> **Data block**
□ □ □ □ □

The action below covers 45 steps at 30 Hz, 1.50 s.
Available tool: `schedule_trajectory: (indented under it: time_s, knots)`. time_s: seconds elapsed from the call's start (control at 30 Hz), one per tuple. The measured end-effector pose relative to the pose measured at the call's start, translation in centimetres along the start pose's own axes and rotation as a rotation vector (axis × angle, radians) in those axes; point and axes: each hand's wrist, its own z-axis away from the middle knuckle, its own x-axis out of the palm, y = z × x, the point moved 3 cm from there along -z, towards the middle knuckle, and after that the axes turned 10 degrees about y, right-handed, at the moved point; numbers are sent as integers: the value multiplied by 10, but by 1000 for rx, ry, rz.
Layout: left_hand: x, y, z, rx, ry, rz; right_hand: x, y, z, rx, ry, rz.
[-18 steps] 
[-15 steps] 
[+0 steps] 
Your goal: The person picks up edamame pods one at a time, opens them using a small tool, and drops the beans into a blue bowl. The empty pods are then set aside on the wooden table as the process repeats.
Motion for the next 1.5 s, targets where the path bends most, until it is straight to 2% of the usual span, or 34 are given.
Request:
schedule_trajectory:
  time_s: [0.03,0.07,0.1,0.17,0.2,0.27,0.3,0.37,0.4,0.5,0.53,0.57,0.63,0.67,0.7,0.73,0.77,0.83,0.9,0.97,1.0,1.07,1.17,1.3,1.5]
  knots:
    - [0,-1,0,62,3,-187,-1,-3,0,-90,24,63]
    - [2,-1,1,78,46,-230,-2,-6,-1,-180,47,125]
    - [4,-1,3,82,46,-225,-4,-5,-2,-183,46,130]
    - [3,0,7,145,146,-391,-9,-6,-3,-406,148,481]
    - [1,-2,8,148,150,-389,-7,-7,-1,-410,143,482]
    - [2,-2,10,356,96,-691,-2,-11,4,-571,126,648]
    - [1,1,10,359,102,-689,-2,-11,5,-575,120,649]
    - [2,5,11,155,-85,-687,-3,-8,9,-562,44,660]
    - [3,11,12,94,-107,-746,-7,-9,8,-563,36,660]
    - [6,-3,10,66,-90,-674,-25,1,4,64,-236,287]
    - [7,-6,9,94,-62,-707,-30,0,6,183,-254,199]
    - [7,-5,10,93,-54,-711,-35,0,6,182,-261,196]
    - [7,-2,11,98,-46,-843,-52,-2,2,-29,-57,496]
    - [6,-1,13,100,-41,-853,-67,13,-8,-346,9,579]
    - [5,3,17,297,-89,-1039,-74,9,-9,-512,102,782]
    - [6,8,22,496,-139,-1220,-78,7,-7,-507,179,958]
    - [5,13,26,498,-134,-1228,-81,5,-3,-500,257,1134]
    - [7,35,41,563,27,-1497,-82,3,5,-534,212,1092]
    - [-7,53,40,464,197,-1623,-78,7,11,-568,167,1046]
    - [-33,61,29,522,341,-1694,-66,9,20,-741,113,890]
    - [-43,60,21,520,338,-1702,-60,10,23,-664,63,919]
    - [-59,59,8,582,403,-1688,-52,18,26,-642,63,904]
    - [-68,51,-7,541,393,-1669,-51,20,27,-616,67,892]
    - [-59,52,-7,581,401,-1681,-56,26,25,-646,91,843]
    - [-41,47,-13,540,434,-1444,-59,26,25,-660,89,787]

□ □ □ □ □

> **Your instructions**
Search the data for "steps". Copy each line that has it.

> **Solution for this problem**
The action below covers 45 steps at 30 Hz, 1.50 s.
[-18 steps] 
[-15 steps] 
[+0 steps] 

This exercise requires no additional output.